Pour Chet Doxas, l'improvisation est peut-être la carte maîtresse de son Big Sky, album lancé ce soir à la Sala Rossa. Elle sert néanmoins une musique entièrement originale dans laquelle se fondent cet excellent saxophoniste montréalais, son frangin Jim Doxas à la batterie, le contrebassiste Zack Lober, ainsi que le guitariste Benoît Charest, fils prodigue de la chose jazzistique.

«J'ai longtemps aimé jouer les standards, admet le saxophoniste. Parce que tous les musiciens de jazz les connaissent, parce que tous peuvent prendre encore plus de risques à partir de cette connaissance intégrée, mais... depuis une période récente, j'en joue moins. À la longue, j'ai eu tendance à trop essayer d'en respecter l'esprit originel.»

Chet Doxas, qui complète sa troisième décennie d'existence en 2010, est certes l'un des plus accomplis saxophonistes du jazz montréalais, québécois ou canadien. La période des standards, on s'en doute bien, est derrière lui.

«Au Bistro Duluth, j'ai longtemps eu cet engagement régulier avec Jim et Zack. Ce fut pour nous l'occasion de prendre des risques avec les standards de jazz, apprendre le répertoire... et notre métier. Or, aujourd'hui, je ne jouerais plus ces standards de la même manière; j'ai maintenant l'impression que ces pièces nous dictent de quelle manière elles doivent être interprétées.

«C'est pourquoi je trouve plus intéressant de construire mes propres compositions, afin d'y développer ma propre voix, dans les structures comme dans les improvisations. Ma priorité, en somme, est d'exprimer quelque chose de personnel. Afin que le public puisse s'identifier à ma musique, en ressentir les émotions spécifiques et reconnaître mon propre son.»

Voilà ce que Chet Doxas a voulu réaliser avec Big Sky, qui met de l'avant trois musiciens soudés depuis l'adolescence. «Zack, mon frère et moi allions tous à cette école secondaire de Pointe-Claire (Lyndsay Place High School) où mon père (George) était professeur et responsable du programme de musique. Il a aussi un magnifique studio et organise les concerts au Centre Segal - Jim et moi, d'ailleurs, y jouerons en septembre prochain avec le guitariste John Abercrombie.
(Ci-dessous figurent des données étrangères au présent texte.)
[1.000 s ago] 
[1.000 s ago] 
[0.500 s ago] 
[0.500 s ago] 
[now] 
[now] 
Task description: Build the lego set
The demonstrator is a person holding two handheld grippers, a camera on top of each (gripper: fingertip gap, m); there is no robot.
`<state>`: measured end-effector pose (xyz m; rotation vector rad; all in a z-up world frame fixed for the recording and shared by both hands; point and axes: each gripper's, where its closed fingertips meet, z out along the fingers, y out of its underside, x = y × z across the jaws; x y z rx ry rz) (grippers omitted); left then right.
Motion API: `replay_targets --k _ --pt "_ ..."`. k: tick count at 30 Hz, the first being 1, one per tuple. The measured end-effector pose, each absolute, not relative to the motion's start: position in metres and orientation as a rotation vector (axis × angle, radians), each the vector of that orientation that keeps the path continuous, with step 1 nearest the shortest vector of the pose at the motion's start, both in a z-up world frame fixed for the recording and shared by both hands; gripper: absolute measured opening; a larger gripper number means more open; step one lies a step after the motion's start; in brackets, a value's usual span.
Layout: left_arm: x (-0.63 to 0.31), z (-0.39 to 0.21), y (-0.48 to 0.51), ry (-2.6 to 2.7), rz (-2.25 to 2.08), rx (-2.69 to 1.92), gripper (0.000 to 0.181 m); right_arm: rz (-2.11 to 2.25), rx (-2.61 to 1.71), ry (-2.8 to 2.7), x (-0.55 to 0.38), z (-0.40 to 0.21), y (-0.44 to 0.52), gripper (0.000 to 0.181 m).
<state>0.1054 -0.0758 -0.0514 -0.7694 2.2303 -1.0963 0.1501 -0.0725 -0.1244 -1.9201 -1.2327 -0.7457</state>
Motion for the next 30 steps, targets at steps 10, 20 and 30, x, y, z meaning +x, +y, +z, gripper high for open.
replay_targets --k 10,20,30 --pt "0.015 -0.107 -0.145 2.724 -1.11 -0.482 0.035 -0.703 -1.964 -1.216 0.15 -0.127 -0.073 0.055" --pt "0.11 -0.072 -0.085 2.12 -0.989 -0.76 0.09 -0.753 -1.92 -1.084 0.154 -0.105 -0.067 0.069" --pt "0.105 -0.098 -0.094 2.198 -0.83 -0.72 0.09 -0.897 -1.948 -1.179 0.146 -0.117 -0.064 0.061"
«Zack, indique en outre son employeur, vit à New York, ses affaires vont très bien là-bas; il est (entre autres) devenu contrebassiste régulier dans l'ensemble du saxophoniste David Binney. Mais il revient régulièrement à Montréal, d'autant plus que ses parents y vivent - il vient de Dollard-des-Ormeaux. Quant à mon frère Jim, il est le plus occupé des batteurs de jazz que je connaisse - Oliver Jones, etc.»

À ce trio parfaitement soudé se joint un musicien de taille, nul autre que le guitariste Benoît Charest dont le passé n'est pas connu de tous: avant de devenir compositeur célèbre pour ses musiques de film (Triplettes de Belleville, etc.), il fut un de nos meilleurs guitaristes de jazz.

«Lorsque j'étais très jeune, se souvient Chet Doxas, j'allais l'entendre et l'admirer à l'Air du temps. Il était plus proche du fusion à l'époque, sa musique a beaucoup changé depuis. Ben est un des meilleurs musiciens que je connaisse. Ses musiques de film sont toujours très spéciales, bien au-delà des Triplettes, et que dire de son talent de guitariste. Polyvalent, il se trouve parfaitement à l'aise dans plusieurs contextes, dont le mien. Je suis très heureux et d'autant plus honoré qu'il ait participé à mon album.»

Alors, Chet? Il faut maintenant convaincre Ben de poursuivre, n'est-ce pas?

«C'est ce que tout le monde me dit! Et c'est mon plan. Il n'y a pas de conflit apparent entre son travail de compositeur et celui de musicien de jazz, enfin c'est ce que je crois. Ainsi, nous allons tourner ensemble cet été au Canada, l'automne prochain également. Nous serons aussi à l'Astral le 28 juin prochain dans le cadre du Festival international de jazz de Montréal. Nous irons même en Europe à la fin de l'année.»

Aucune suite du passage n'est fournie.